Start of INFORMATION SUPPLIED

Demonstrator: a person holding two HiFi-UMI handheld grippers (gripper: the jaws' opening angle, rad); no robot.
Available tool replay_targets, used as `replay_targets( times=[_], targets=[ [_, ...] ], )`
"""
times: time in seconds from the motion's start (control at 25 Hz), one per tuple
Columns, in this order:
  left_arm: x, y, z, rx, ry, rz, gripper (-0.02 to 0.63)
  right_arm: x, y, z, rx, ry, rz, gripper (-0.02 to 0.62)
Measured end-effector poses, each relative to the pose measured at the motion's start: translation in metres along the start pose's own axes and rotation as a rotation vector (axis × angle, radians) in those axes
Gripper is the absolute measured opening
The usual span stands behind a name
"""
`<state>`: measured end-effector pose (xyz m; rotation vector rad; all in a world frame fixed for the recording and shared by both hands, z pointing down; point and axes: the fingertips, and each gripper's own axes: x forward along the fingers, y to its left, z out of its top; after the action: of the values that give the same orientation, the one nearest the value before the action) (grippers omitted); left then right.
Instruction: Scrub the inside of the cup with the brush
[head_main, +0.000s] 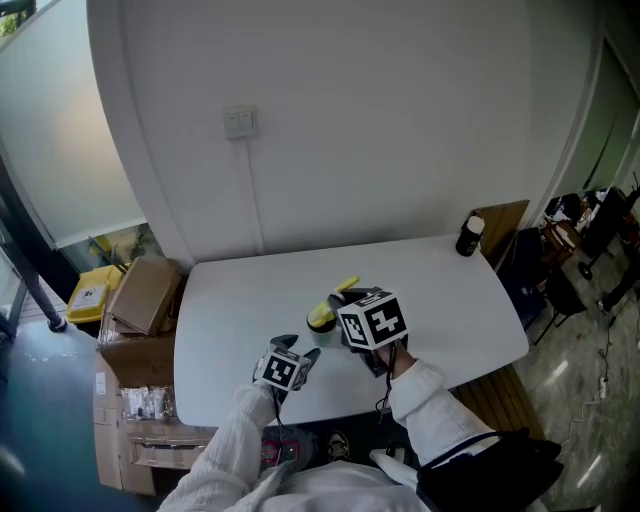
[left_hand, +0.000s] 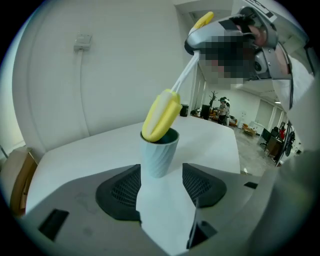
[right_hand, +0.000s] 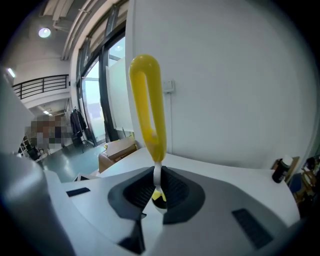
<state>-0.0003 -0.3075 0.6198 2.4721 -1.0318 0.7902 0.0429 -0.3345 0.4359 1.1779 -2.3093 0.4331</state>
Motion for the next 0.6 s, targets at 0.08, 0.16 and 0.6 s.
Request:
replay_targets(
  times=[0.08, 0.16, 0.6],
  targets=[
    [-0.013, 0.0, 0.004, 0.009, -0.013, 0.032, 0.247, -0.009, 0.001, 0.005, 0.019, -0.039, -0.03, 0.087],
    [-0.027, -0.002, 0.009, 0.019, -0.03, 0.051, 0.247, -0.019, 0.002, 0.011, 0.034, -0.073, -0.064, 0.087],
    [-0.106, -0.02, 0.032, -0.037, -0.206, 0.09, 0.174, -0.062, 0.033, -0.009, 0.097, -0.159, -0.174, 0.087]
  ],
)
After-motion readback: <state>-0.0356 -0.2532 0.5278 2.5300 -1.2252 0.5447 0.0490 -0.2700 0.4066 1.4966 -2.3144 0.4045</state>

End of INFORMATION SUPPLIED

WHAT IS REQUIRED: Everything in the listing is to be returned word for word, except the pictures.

THE ANSWER:
Demonstrator: a person holding two HiFi-UMI handheld grippers (gripper: the jaws' opening angle, rad); no robot.
Available tool replay_targets, used as `replay_targets( times=[_], targets=[ [_, ...] ], )`
"""
times: time in seconds from the motion's start (control at 25 Hz), one per tuple
Columns, in this order:
  left_arm: x, y, z, rx, ry, rz, gripper (-0.02 to 0.63)
  right_arm: x, y, z, rx, ry, rz, gripper (-0.02 to 0.62)
Measured end-effector poses, each relative to the pose measured at the motion's start: translation in metres along the start pose's own axes and rotation as a rotation vector (axis × angle, radians) in those axes
Gripper is the absolute measured opening
The usual span stands behind a name
"""
`<state>`: measured end-effector pose (xyz m; rotation vector rad; all in a world frame fixed for the recording and shared by both hands, z pointing down; point and axes: the fingertips, and each gripper's own axes: x forward along the fingers, y to its left, z out of its top; after the action: of the values that give the same orientation, the one nearest the value before the action) (grippers omitted); left then right.
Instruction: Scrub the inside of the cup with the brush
[head_main, +0.000s] 
[left_hand, +0.000s] 
[right_hand, +0.000s] 
<state>-0.0003 -0.3075 0.6198 2.4721 -1.0318 0.7902 0.0429 -0.3345 0.4359 1.1779 -2.3093 0.4331</state>
Motion for the next 0.6 s, targets at 0.08, 0.16 and 0.6 s.
Request:
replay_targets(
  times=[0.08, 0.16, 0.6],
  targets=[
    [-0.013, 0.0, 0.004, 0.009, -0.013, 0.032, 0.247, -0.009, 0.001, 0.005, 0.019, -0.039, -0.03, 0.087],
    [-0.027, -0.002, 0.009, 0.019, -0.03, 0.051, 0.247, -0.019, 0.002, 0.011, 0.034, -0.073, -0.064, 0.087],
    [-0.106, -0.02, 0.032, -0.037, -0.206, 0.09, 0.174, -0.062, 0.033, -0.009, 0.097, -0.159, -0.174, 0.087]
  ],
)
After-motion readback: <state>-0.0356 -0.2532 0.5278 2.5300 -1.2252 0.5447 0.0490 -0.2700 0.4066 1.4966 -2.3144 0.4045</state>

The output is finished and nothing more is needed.